From b2a119390c33c882f08cd9a892cf84cb7bb2ec14 Mon Sep 17 00:00:00 2001
From: Evgeny Poberezkin <evgeny@poberezkin.com>
Date: Wed, 17 Jan 2024 23:31:25 +0000
Subject: [PATCH] rfc: optimize and reduce traffic from delivery workers

---
 rfcs/2024-01-17-delivery-workers.md | 15 +++++++++++++++
 1 file changed, 15 insertions(+)
 create mode 100644 rfcs/2024-01-17-delivery-workers.md

diff --git a/rfcs/2024-01-17-delivery-workers.md b/rfcs/2024-01-17-delivery-workers.md
new file mode 100644
index 000000000..1862989ff
--- /dev/null
+++ b/rfcs/2024-01-17-delivery-workers.md
@@ -0,0 +1,15 @@
+# Optimizing traffic from delivery workers
+
+## Problem
+
+Currently we create a separate delivery worker for each queue.

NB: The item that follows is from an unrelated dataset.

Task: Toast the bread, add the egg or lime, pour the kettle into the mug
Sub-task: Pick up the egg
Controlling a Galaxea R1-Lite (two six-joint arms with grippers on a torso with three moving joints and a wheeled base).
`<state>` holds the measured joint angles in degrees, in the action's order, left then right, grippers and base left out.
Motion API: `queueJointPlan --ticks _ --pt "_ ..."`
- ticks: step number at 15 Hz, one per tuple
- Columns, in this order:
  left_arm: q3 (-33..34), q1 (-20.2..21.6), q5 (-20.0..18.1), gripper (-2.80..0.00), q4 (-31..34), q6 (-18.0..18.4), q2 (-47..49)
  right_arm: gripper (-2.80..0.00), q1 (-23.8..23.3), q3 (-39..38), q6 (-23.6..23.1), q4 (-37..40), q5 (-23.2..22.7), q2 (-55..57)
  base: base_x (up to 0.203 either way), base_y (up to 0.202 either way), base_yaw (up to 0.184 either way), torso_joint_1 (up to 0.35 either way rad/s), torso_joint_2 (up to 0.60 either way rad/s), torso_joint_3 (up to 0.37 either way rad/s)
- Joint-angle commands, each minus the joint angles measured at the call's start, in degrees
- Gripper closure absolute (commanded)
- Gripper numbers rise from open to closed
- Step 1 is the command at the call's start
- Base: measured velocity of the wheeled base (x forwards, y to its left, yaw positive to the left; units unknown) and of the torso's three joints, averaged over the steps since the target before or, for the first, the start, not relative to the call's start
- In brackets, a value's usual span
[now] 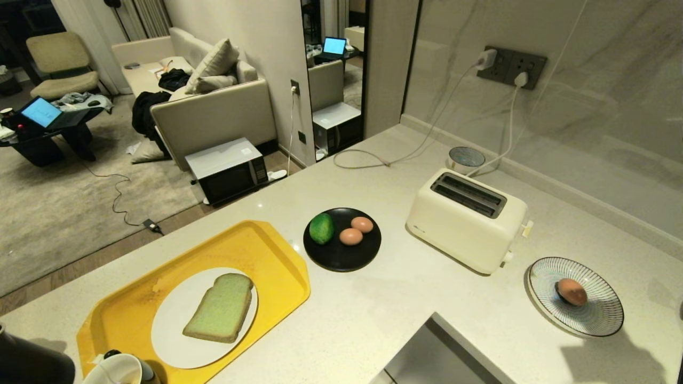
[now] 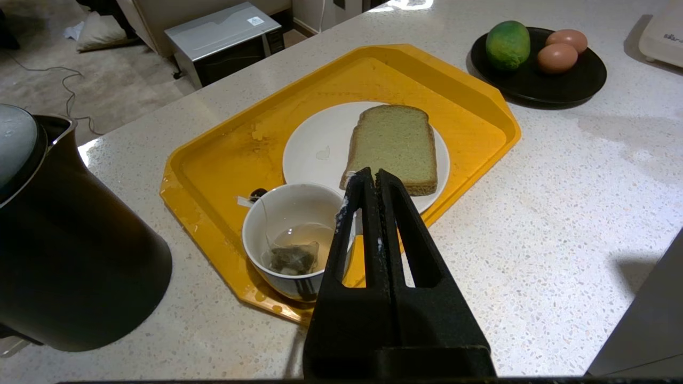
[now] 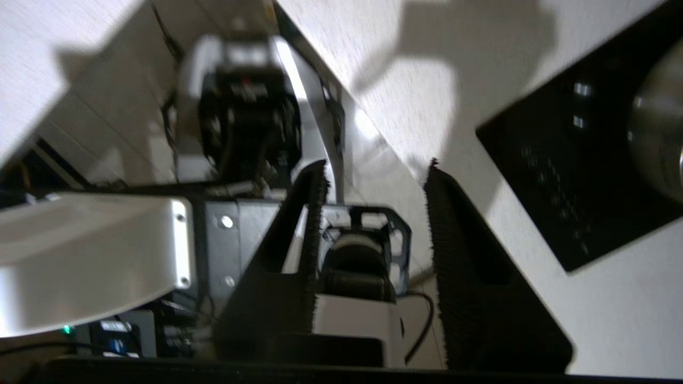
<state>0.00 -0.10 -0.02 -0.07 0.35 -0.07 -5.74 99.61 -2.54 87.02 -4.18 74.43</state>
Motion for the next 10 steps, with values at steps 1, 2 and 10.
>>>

The historic reason for that is that in the past message queue was in client memory, initialized from the database on client start, and each failed message is retried on temporary errors. Temporary errors can be of two types: server availability (network error, server is down, etc.) and queue quota exceeded (that will become available only once the recipient receives the messages or they expire on the server). While the latter error is per queue, which is the reason to have a separate worker for each queue - not to block delivery to other queues on the same transport session - the former would be consistent for the session.
+
+Having multiple workers per session (in some rare cases, there can be hundreds of workers per session) creates a lot of contention for the database and also too much traffic if the network or server is slow - concurrent workers sending to the same session can create a lot of traffic, particularly when the server is overloaded, as the clients will be failing on timeouts, yet sending the requests and ignoring the responses, potentially resulting in duplicate deliveries (TODO: measure it), thus creating even more traffic for recipients as well.
+
+## Solution
+
+As the recent changes in message delivery moved the message delivery queues to the database, when the worker reads the next message ID to deliver from the database (and not only its data, as before), we could optimize it further by having a single worker per transport session that would treat quota exceeded errors differently from network and timeout errors.
+
+When queue quota is exceeded, the sending queue will be marked with `deliver_after` timestamp, and messages that need to be delivered to this queue would not be read by the worker until that timestamp is reached. When network or timeout error happens, the message will be retried up to N times (probably 3 to 5 to avoid the risk of message-specific errors being misinterpreted as network errors), after that the whole queue will be marked with `deliver_after` timestamp with smaller interval than in case of quota exceeded error but larger than between retries of the single message. Exponential back off would still be used.
+
+The benefits of this change could include reduced traffic, battery usage, server load and spikes of server load. It can also reduce the complexity and remove the need for dual retry intervals that are currently set per message - longer delays will be handled on the queue level.